Although Amazon spokespeople refuse to elaborate on Bezos’ “millions” remark, the word sent BusinessWeek to do some back-of-the-envelope calculations.
“Assuming that at least two million people have bought the device, and that each paid at least $259 – the cost of the least-expensive Kindle – Amazon now has a business worth more than $500 million in sales,” the publication said Thursday.
Citigroup analyst Mark Mahaney also figures Amazon could sell 2 million Kindles this year.
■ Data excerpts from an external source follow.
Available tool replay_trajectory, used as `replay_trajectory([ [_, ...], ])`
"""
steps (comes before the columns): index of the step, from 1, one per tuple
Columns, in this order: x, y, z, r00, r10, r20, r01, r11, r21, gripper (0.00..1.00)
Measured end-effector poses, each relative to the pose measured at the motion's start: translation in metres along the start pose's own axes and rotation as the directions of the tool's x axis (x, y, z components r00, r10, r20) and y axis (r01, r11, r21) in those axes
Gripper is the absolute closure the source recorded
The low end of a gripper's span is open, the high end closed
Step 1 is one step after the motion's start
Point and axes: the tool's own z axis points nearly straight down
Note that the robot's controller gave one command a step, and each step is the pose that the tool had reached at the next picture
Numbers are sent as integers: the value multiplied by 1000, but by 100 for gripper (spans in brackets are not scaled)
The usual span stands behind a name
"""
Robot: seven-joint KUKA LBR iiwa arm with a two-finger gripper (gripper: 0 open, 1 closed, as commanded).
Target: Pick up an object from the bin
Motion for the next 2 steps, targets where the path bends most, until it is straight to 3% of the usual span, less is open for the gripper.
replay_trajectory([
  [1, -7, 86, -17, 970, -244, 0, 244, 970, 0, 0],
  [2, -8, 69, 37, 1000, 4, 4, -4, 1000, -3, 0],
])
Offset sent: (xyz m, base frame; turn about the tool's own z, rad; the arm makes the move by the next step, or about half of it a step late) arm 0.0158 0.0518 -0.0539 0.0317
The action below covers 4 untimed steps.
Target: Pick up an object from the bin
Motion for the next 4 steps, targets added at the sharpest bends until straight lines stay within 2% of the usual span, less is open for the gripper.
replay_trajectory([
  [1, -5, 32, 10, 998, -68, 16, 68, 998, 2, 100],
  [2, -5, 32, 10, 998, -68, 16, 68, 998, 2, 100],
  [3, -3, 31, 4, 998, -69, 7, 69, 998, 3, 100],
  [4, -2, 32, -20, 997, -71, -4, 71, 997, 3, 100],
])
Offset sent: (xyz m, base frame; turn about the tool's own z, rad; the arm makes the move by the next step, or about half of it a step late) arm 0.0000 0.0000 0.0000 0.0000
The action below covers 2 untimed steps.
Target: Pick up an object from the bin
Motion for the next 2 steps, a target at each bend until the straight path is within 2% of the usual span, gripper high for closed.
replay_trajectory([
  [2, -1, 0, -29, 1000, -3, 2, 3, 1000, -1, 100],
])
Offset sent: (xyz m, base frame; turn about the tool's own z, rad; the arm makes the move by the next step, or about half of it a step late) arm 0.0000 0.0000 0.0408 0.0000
Other analysts predict Apple’s iPad may sell twice that in 2010 alone.
Why is it so important how many Kindles is sold? Not only has Barnes & Noble’s Nook attempted to challenge the ebook leader, Amazon figured prominently in Apple’s introduction of its own “Kindle killer,” the iPad. CEO Steve Jobs announced his company will “stand on their [Amazon’s] shoulders and go a bit further.” In private, however, Apple has used Amazon’s pricing as a wedge to split off some big-name publishers. Although Amazon has attempted to adopt some of Apple’s practices (raising the royalties for publishers and adding apps to its e-reader), the company is squarely in Apple’s sights. Little wonder Amazon doesn’t want to talk numbers.